The Times (20/Apr/1953) - Entertainments: I Confess
(c) The Times (20/Apr/1953)
- keywords: Alfred Hitchcock, Anne Baxter, I Confess (1953), Montgomery Clift, O.E. Hasse
I Confess. — This film is directed by Mr. Alfred Hitchcock and it lacks two things normally connected with his name and work -first, that moment when he springs a surprise on the audience, a respectable man, as it were, suddenly rounding on a friend with a drawn revolver, and, secondly, the careful building up of suspense. Suspense, in a measure, there certainly is, and Mr. Hitchcock loses no time in making it clear what form it will take, but it is suspense without its mainspring. The setting is Quebec; a shady lawyer is murdered, and a German refugee (Mr. O. E. Hasse) who has been befriended by a priest, Father Michael (Mr. Montgomery Clift), confesses to the crime.

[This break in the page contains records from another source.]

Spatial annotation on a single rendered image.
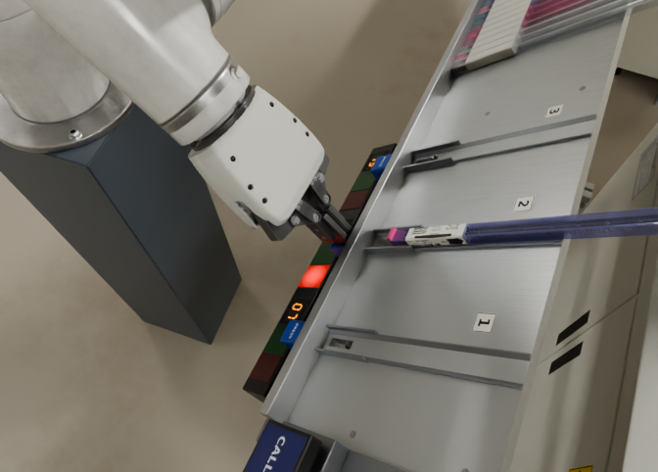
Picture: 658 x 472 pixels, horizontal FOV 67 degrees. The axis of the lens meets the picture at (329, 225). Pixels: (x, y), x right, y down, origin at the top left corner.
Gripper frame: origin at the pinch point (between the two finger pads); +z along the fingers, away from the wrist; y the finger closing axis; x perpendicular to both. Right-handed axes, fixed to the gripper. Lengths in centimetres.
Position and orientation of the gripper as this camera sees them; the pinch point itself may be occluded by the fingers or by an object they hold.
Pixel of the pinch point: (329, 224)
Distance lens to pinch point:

Father Michael himself, however, through his old relationship with Ruth (Miss Anne Baxter) has been involved in the lawyer's blackmailing activities, and soon the police are able to build up a case against him. There, then, is the suspense — will the priest keep the secret of the Confessional in the face of the deadly danger in which he stands? The wisdom of introducing, a sacred subject into a "thriller" is dubious, and the film seems conscious of disturbance and disharmony at the centre of balance. A conventional chase through a luxury hotel is an admission of the failure of the original idea to survive intact, and never does Mr. Clift suggest a man in any touch with the things of the spirit. There are some excellent individual scenes, however, and Mr. Karl Madden, as the police inspector who brings Father Michael within the shadow of the noose, acts every one else off the screen.